**What you have to do**
Could you restate the data word for word and drop the pictures?

**Given data**
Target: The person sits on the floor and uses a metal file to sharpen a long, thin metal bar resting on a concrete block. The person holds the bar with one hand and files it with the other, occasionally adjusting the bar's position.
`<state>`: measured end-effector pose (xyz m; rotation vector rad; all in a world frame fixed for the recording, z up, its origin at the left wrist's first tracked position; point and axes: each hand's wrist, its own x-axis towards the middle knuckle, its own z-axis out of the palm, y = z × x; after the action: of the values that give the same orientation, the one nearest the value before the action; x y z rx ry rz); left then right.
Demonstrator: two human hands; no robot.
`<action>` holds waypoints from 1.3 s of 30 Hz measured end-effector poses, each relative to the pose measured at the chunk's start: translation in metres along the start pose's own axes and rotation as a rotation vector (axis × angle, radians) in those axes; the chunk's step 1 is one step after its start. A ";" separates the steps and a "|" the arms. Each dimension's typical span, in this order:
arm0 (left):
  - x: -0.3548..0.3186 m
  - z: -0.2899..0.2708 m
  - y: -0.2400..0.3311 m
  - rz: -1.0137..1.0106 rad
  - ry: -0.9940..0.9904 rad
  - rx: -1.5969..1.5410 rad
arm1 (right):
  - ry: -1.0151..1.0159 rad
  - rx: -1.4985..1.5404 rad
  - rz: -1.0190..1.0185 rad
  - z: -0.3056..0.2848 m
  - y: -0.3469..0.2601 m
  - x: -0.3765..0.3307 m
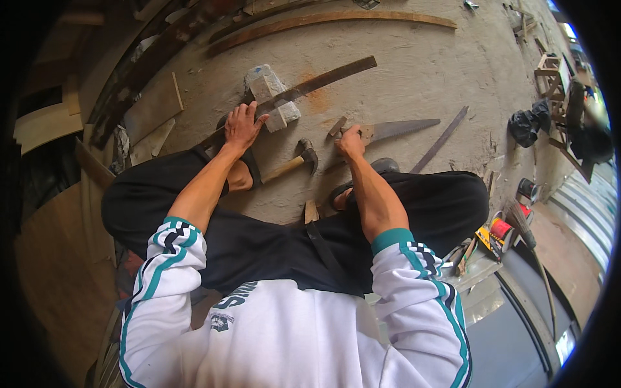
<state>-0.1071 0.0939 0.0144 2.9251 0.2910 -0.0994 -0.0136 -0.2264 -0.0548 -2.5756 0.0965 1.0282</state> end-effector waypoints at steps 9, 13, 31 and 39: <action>0.014 0.000 0.026 0.155 0.193 -0.015 | 0.079 0.059 -0.010 -0.020 -0.023 -0.025; 0.026 0.004 0.022 0.204 0.283 -0.023 | 0.013 0.080 0.013 -0.034 -0.024 -0.036; 0.051 0.002 0.038 0.255 0.187 -0.163 | -0.025 0.027 -0.022 -0.043 -0.011 -0.050; 0.039 0.015 0.018 0.297 0.140 0.148 | 0.026 0.044 -0.043 -0.044 -0.007 -0.059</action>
<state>-0.0664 0.0806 0.0003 3.0882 -0.1384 0.1348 -0.0268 -0.2394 0.0170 -2.5412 0.0696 0.9664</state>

**Exercise output**
Target: The person sits on the floor and uses a metal file to sharpen a long, thin metal bar resting on a concrete block. The person holds the bar with one hand and files it with the other, occasionally adjusting the bar's position.
`<state>`: measured end-effector pose (xyz m; rotation vector rad; all in a world frame fixed for the recording, z up, its origin at the left wrist's first tracked position; point and axes: each hand's wrist, its own x-axis towards the middle knuckle, its own z-axis out of the palm, y = z × x; after the action: of the values that give the same orientation, the one nearest the value before the action; x y z rx ry rz); left then right.
Demonstrator: two human hands; no robot.
`<action>` holds waypoints from 1.3 s of 30 Hz measured end-effector poses, each relative to the pose measured at the chunk's start: translation in metres along the start pose's own axes and rotation as a rotation vector (axis × angle, radians) in those axes; the chunk's step 1 is one step after its start. A ";" separates the steps and a "|" the arms. Each dimension's typical span, in this order:
arm0 (left):
  - x: -0.3548..0.3186 m
  - z: -0.2899..0.2708 m
  - y: -0.2400..0.3311 m
  - rz: -1.0137..1.0106 rad
  - ry: -0.9940..0.9904 rad
  - rx: -1.5969..1.5410 rad
arm1 (right):
  - ry: -1.0151..1.0159 rad
  - rx: -1.4985..1.5404 rad
  - rz: -1.0190..1.0185 rad
  - z: -0.3056..0.2848 m
  - y: -0.3469..0.2601 m
  - x: -0.3765..0.3307 m
<state>-0.1071 0.0939 0.0144 2.9251 0.2910 -0.0994 -0.0136 -0.2264 -0.0548 -2.5756 0.0965 1.0282</state> end-effector waypoints at steps 9, 13, 31 and 39: <action>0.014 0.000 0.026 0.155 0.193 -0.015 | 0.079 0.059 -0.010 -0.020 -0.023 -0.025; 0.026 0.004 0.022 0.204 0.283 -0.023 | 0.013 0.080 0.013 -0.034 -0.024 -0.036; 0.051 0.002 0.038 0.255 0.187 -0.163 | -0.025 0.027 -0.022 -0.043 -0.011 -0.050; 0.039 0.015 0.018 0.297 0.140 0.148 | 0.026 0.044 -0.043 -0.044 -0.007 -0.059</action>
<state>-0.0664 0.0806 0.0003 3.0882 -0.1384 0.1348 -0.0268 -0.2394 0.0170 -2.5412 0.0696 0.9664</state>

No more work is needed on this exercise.